## WHAT THE EXERCISE ASKS:
Return only this: the line with "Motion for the" and all the lines that follow it below, through the final one, exactly as they are.

## SOURCE MATERIAL:
+ + +

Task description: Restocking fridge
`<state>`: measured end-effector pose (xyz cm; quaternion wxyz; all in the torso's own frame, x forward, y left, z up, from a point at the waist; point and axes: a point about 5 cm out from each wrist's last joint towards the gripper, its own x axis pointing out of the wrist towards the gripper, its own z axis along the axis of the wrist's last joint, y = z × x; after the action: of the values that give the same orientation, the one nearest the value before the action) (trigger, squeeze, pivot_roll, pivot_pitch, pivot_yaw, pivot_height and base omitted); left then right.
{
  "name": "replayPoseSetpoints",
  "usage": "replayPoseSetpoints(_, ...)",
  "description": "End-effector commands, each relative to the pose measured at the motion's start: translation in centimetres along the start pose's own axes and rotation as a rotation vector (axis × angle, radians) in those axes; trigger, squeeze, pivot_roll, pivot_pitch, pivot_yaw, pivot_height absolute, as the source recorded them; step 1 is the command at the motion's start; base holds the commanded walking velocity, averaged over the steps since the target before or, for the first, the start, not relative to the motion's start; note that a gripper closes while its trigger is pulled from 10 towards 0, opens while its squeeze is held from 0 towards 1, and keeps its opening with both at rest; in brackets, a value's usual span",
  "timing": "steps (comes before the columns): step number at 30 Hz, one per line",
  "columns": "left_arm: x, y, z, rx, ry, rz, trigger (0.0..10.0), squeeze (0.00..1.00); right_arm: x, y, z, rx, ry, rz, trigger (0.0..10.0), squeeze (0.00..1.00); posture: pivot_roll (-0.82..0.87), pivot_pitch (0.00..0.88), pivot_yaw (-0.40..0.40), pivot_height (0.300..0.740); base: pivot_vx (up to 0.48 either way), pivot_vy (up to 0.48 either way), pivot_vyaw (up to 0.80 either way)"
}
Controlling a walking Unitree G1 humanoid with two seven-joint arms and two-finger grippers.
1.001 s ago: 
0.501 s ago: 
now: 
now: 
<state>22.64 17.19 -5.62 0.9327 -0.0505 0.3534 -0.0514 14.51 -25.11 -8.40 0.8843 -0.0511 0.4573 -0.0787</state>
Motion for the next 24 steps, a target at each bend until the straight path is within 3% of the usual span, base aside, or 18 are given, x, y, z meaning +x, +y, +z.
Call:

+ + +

## SOLUTION TO THIS EXERCISE:
Motion for the next 24 steps, a target at each bend until the straight path is within 3% of the usual span, base aside, or 18 are given, x, y, z meaning +x, +y, +z.
Call:

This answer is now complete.